Sunday, February 3, 2008

Giants Stun Patriots in Super Bowl XLII

GLENDALE, Ariz. — The Giants
were not even supposed to be here this week, taking an unlikely playoff
path through the behemoths of their conference and regarded, once they
alighted on Super Bowl XLII, as little more than charming foils for the New England Patriots’s assault on immortality. But with their defense battering the National Football League’s most valuable player, Tom Brady, and Giants quarterback Eli Manning
playing more like Brady than Brady himself, the Giants, seemingly
enlivened for the postseason by a 3-point loss to these same Patriots
in the regular-season finale, crafted one of the greatest upsets in
Super Bowl history, beating the Patriots, 17-14.
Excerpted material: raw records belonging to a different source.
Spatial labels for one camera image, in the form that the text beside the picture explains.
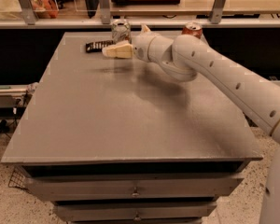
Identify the grey drawer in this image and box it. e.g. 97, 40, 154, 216
54, 202, 217, 222
24, 173, 244, 202

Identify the top grey drawer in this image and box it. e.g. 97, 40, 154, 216
24, 173, 244, 202

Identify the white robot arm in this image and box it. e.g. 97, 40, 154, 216
103, 25, 280, 224

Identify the right metal shelf bracket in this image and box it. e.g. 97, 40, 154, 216
208, 0, 226, 24

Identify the orange snack bag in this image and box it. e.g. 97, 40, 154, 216
30, 0, 58, 19

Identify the orange soda can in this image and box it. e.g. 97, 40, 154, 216
182, 22, 203, 38

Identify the grey drawer cabinet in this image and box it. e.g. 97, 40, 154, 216
2, 33, 261, 224

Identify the black rxbar chocolate bar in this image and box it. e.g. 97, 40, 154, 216
85, 40, 114, 53

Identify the metal shelf bracket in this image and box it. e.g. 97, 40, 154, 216
99, 0, 111, 24
18, 0, 37, 25
208, 0, 226, 24

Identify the white green 7up can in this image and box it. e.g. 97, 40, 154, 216
111, 19, 131, 43

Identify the middle metal shelf bracket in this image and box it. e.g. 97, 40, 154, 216
99, 0, 111, 24

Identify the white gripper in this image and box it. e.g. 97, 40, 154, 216
102, 24, 159, 63

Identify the wire mesh basket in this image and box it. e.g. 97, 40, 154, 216
8, 168, 29, 192

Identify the left metal shelf bracket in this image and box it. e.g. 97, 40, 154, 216
18, 0, 37, 25

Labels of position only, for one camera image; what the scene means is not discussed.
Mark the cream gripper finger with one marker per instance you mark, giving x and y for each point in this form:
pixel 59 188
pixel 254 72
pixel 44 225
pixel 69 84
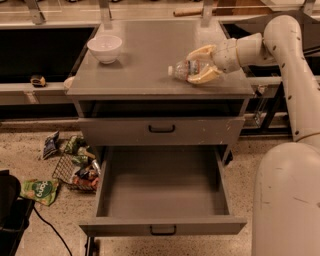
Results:
pixel 207 74
pixel 203 53

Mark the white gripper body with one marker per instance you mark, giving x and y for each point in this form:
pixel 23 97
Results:
pixel 224 58

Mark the clear plastic water bottle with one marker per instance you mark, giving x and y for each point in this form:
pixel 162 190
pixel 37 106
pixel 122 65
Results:
pixel 183 69

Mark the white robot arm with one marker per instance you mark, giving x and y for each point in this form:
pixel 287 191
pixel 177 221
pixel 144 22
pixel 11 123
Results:
pixel 286 203

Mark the grey drawer cabinet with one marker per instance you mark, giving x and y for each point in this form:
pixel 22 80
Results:
pixel 137 85

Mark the open grey middle drawer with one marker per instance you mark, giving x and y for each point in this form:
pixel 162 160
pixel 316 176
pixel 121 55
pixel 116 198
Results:
pixel 162 191

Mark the closed grey top drawer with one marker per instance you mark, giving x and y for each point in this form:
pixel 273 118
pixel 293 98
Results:
pixel 161 131

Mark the wooden rolling pin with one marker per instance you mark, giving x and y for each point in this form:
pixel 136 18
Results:
pixel 184 12

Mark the black tray stand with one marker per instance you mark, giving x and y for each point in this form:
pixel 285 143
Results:
pixel 269 108

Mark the white ceramic bowl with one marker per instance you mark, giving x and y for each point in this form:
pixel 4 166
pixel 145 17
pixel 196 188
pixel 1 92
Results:
pixel 105 48

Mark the green packet in basket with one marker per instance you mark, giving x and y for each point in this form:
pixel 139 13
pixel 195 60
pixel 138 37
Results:
pixel 73 144

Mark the red packet in basket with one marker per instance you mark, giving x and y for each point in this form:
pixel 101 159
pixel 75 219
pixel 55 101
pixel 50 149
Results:
pixel 85 184

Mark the yellow black tape measure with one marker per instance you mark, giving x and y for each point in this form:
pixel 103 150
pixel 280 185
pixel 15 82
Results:
pixel 38 81

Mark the dark blue snack bag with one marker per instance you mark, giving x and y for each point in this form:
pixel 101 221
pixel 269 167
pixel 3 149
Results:
pixel 50 146

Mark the green snack bag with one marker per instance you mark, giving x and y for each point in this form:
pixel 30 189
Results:
pixel 41 191

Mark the black chair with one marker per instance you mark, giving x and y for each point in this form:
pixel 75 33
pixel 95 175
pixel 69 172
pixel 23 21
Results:
pixel 14 214

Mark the black wire basket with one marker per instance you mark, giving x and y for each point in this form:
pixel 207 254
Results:
pixel 69 166
It was the first championship for the Giants since the 1991 Super Bowl. Back then, Bill Belichick
was the Giants’ defensive coordinator. On Sunday, he was the
coach who had led the Patriots to the brink of an historic perfect
season, had survived a spying scandal that cost him money and his team
a first-round draft pick, had weathered whispers in recent days that a
previous title might be tainted, too, only to watch it all collapse
under the weight of the Giants’ ferocious pass rush. For another
year, the 1972 Miami Dolphins will stand alone with the only perfect season in N.F.L. history.